* _HOW TO COMPLETE THIS TASK_: Having located "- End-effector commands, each", write out its line and the remaining lines of the material exactly, the last one included, but not the pictures.
*** COLLECTED DATA ***
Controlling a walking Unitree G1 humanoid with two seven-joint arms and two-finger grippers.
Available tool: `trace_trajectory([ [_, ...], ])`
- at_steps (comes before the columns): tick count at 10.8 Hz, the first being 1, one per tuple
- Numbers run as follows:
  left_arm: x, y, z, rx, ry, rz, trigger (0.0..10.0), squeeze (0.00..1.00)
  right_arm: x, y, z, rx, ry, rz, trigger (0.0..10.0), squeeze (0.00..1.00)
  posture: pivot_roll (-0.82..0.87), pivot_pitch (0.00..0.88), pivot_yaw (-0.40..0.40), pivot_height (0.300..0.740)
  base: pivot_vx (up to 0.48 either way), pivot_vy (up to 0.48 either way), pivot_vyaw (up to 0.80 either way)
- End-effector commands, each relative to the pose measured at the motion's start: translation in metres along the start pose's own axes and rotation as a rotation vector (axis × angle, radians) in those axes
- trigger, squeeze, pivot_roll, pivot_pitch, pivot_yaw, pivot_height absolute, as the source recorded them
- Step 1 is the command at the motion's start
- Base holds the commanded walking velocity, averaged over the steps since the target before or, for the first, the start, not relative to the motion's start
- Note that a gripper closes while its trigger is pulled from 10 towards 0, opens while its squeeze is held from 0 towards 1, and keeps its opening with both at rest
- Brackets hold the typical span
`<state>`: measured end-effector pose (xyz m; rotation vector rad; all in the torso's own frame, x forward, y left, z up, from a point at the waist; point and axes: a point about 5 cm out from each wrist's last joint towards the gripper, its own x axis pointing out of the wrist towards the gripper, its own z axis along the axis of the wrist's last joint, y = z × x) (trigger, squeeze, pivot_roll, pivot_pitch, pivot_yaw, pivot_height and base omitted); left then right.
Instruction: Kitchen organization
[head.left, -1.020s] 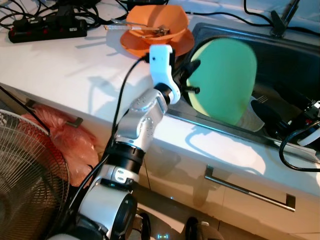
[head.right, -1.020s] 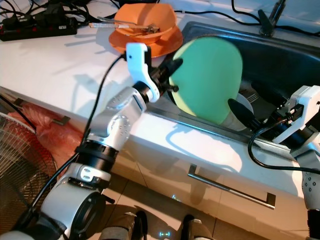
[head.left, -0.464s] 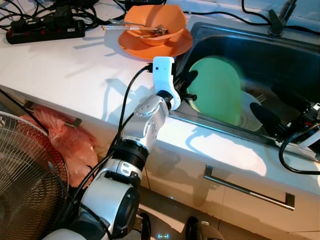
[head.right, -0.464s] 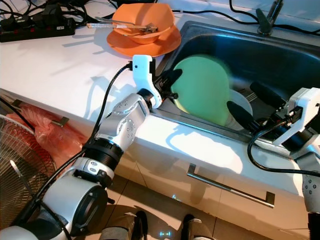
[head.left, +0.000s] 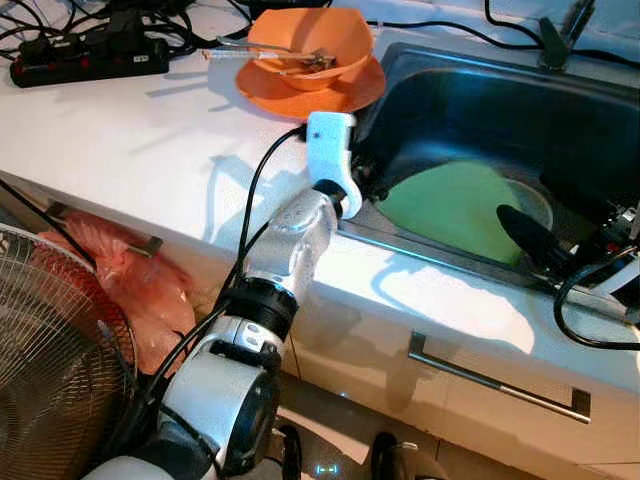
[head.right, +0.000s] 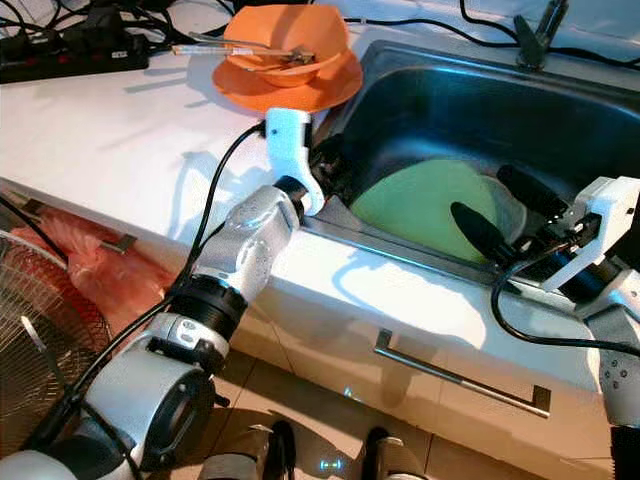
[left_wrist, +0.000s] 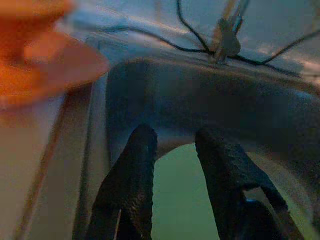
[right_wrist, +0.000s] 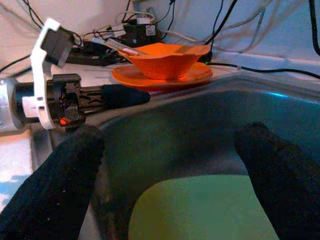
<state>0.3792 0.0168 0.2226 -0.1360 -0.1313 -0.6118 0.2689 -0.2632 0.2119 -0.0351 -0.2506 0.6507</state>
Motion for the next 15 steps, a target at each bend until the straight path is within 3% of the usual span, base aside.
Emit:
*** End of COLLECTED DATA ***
* _EXERCISE ANSWER_:
- End-effector commands, each relative to the pose measured at the motion's start: translation in metres along the start pose's own axes and rotation as a rotation vector (axis × angle, radians) in those axes
- trigger, squeeze, pivot_roll, pivot_pitch, pivot_yaw, pivot_height absolute, as the source recorded them
- Step 1 is the command at the motion's start
- Base holds the commanded walking velocity, averaged over the steps since the target before or, for the first, the start, not relative to the motion's start
- Note that a gripper closes while its trigger is pulled from 10 towards 0, opens while its squeeze is held from 0 towards 1, and keeps its opening with both at rest
- Brackets hold the typical span
`<state>`: measured end-effector pose (xyz m; rotation vector rad; all in the torso's own frame, x forward, y left, z up, from a point at the waist; point and axes: a point about 5 cm out from each wrist's last joint towards the gripper, its own x axis pointing out of the wrist towards the gripper, its own z axis along the axis of the wrist's last joint, y = z × x) (trigger, squeeze, pivot_roll, pivot_pitch, pivot_yaw, pivot_height and base omitted); left then right.
Instruction: Kitchen organization
[head.left, -1.020s] 
[head.right, -1.020s] 
[head.left, -0.464s] 
[head.right, -0.464s] 
[head.left, +0.000s] 
[head.right, +0.000s] 
[left_wrist, +0.000s] 
[right_wrist, +0.000s] 
<state>0.3792 0.0168 0.2226 -0.1360 -0.1313 -0.6118 0.2689 -0.2632 0.2119 -0.0351 -0.2506 0.6507</state>
Motion for the next 15 steps, a target at each bend until the straight path is within 3% of the usual span, base aside.
Emit:

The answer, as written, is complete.